### [Try it]
No pictures belong in the copy, but every line of the material below must be reproduced exactly.

### [Collected material]
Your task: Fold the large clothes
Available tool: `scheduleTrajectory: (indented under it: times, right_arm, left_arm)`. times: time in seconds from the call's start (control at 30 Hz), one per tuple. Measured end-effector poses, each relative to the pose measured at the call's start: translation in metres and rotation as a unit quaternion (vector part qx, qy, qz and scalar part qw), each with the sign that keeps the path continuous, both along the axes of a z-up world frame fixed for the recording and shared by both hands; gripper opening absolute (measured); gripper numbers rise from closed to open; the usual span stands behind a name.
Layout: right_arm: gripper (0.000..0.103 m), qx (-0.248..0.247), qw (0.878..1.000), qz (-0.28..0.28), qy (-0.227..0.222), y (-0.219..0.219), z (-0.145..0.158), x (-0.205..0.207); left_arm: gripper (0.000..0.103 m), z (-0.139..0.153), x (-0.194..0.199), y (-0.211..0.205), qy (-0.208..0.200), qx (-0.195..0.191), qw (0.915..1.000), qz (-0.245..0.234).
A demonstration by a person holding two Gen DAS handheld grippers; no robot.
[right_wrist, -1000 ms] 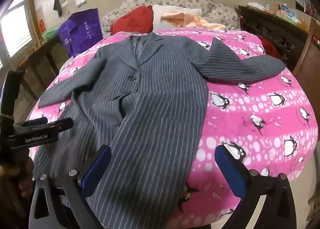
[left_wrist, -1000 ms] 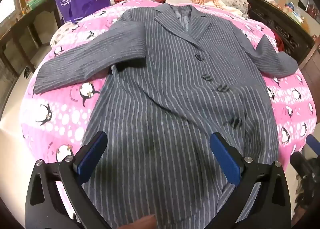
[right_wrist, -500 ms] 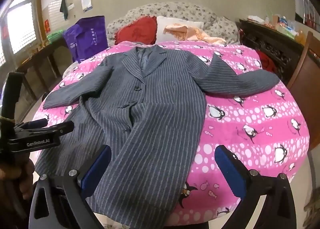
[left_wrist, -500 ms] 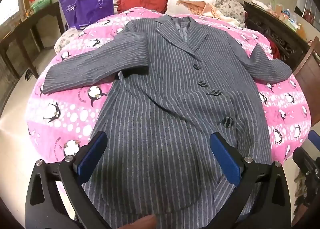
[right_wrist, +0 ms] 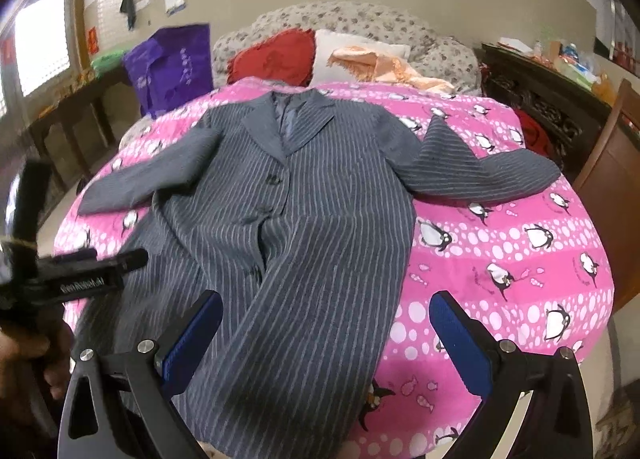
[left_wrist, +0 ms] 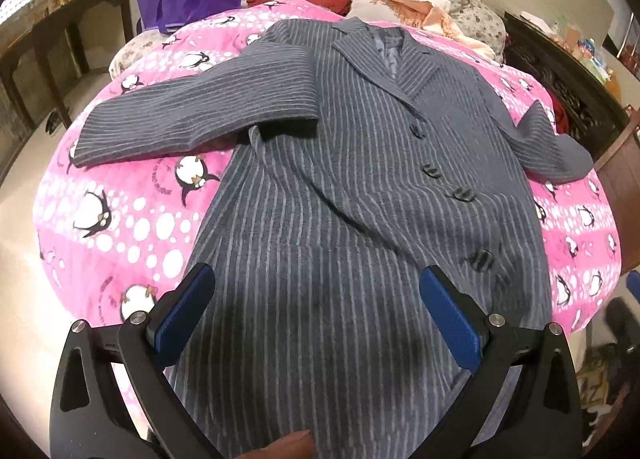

### [Response for this exercise]
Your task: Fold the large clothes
Available tool: `scheduleTrajectory: (indented under it: times, right_arm, left_arm)`. times: time in seconds from the call's start (control at 30 Hz), one per tuple. Measured end-effector poses, each relative to the pose measured at the call's start: translation in metres and rotation as a unit quaternion (vector part qx, qy, qz and scalar part qw), each with the sign that keeps the path continuous, both along the axes of a z-up world frame fixed for the recording and shared by both hands; gripper opening absolute (measured); gripper numbers rise from closed to open; the usual span stands behind a name.
Layout: right_arm: gripper (0.000..0.103 m), qx (-0.248..0.247), qw (0.878..1.000), qz (-0.28..0.28), qy (-0.227..0.222), y (-0.219..0.219), z (-0.145..0.158), x (-0.205..0.207); left_arm: gripper (0.000..0.103 m), z (-0.139..0.153), x (-0.194..0.199), y (-0.211..0.205), qy (-0.208..0.200), qx (-0.195..0.191), qw (0.915..1.000), qz (-0.245..0.234).
A demonstration by a person holding two Gen DAS handheld grippers; no robot.
[right_wrist, -1000 ms] 
[left_wrist, -1000 ms] 
[right_wrist, -500 ms] 
[left_wrist, -500 ms] 
[right_wrist, +0 ms] 
[left_wrist, +0 ms] 

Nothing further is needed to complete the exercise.